__Work task__
Hunt through the lines below for the string "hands" and copy each one that has it.

:::::

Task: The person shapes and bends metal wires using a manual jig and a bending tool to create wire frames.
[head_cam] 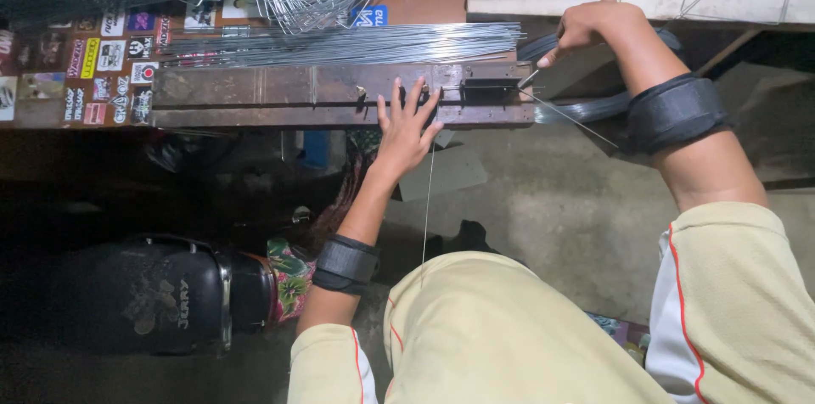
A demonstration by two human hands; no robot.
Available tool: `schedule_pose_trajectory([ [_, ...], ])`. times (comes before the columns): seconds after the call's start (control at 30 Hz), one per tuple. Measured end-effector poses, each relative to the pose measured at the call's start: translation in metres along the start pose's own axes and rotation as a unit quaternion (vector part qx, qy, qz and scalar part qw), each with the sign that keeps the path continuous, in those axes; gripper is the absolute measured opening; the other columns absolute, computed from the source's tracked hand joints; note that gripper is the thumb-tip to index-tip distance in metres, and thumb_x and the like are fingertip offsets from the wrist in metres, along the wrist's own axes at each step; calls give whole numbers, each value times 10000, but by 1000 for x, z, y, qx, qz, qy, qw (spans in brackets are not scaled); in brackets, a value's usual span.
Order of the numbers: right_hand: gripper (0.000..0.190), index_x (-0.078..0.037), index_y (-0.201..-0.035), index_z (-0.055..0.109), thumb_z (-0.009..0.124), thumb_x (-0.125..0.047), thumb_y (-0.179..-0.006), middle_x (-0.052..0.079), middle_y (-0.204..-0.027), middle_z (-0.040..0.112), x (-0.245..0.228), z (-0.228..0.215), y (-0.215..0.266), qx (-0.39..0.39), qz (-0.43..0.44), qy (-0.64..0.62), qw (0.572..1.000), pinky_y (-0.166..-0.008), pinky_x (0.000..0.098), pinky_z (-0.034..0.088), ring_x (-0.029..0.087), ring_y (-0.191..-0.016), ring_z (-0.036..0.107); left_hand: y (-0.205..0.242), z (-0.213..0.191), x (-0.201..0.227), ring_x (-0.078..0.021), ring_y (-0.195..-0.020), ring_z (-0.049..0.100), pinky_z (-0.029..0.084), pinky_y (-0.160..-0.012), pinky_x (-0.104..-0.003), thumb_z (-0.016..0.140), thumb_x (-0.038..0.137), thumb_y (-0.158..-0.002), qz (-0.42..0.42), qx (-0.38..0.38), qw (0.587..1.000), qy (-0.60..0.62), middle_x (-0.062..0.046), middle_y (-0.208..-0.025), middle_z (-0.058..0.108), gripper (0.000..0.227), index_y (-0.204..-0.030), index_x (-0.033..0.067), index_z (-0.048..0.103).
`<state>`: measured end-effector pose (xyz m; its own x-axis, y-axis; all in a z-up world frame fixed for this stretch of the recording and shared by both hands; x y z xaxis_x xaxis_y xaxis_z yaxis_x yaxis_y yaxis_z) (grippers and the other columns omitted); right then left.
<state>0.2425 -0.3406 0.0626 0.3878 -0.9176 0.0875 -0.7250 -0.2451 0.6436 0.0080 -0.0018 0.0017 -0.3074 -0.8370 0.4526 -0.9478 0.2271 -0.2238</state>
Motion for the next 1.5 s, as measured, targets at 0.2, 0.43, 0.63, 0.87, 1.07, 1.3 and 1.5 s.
schedule_pose_trajectory([
  [0.2,840,-130,-1206,803,736,-793,-693,135,-1171,796,1,0,-5,19,-16,29,999,-1080,525,336,346,-1157,690,0,1,-1,-434,-1568,91,38,-1215,-697,651,391,-996,4,8,1000,2,-74,-1694,227,595,-1546,235,487],
  [0.43,847,-97,-1190,806,785,-766,-672,135,-1214,770,-1,-2,-2,17,0,11,1000,-1158,568,263,367,-1217,648,-3,0,-1,-442,-1559,65,9,-1204,-691,637,420,-998,-6,-16,1000,4,-90,-1690,214,598,-1543,232,480],
  [0.63,856,-50,-1127,849,732,-792,-717,157,-1216,777,-1,-2,3,-6,23,4,1000,-1223,627,210,379,-1264,627,-1,-1,2,-432,-1565,72,12,-1214,-685,643,420,-992,-8,-7,1000,8,-83,-1690,232,612,-1554,240,477],
  [0.87,919,-42,-1172,811,759,-809,-667,196,-1239,758,2,9,16,-26,53,-65,996,-1007,510,517,399,-1169,685,-2,-1,1,-437,-1566,84,25,-1217,-686,648,427,-990,-2,-3,1000,9,-83,-1687,236,618,-1551,241,468],
  [1.07,881,-65,-1166,789,762,-790,-666,206,-1213,765,15,29,2,-15,46,-102,994,-1006,511,513,395,-1152,684,-1,3,-2,-452,-1552,82,38,-1200,-698,652,395,-990,3,-5,1000,8,-98,-1685,231,623,-1559,228,461],
  [1.3,926,-77,-1192,787,681,-858,-705,175,-1298,739,4,25,20,-5,83,-55,995,-1079,569,441,411,-1249,642,0,4,-3,-453,-1560,69,29,-1205,-700,654,415,-987,8,-8,1000,-1,-92,-1694,214,639,-1564,234,448],
  [1.5,964,-76,-1289,743,648,-865,-744,191,-1367,689,4,34,28,19,90,-65,994,-1120,613,363,421,-1310,590,-2,4,-9,-465,-1563,31,3,-1206,-700,631,429,-1012,23,-29,999,11,-107,-1705,176,647,-1587,230,411],
])
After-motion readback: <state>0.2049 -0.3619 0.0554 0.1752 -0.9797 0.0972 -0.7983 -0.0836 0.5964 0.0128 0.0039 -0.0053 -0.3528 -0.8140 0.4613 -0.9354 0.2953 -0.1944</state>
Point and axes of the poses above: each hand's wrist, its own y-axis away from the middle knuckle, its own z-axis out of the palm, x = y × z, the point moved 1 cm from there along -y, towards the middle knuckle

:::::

__Answer section__
A demonstration by two human hands; no robot.
`<state>`: measured end-effector pose (xyz m; its own x-axis, y-axis; all in a z-up world frame fixed for this stretch of the recording and shared by both hands; x y z xaxis_x xaxis_y xaxis_z yaxis_x yaxis_y yaxis_z) (grippers and the other columns omitted); right then left.

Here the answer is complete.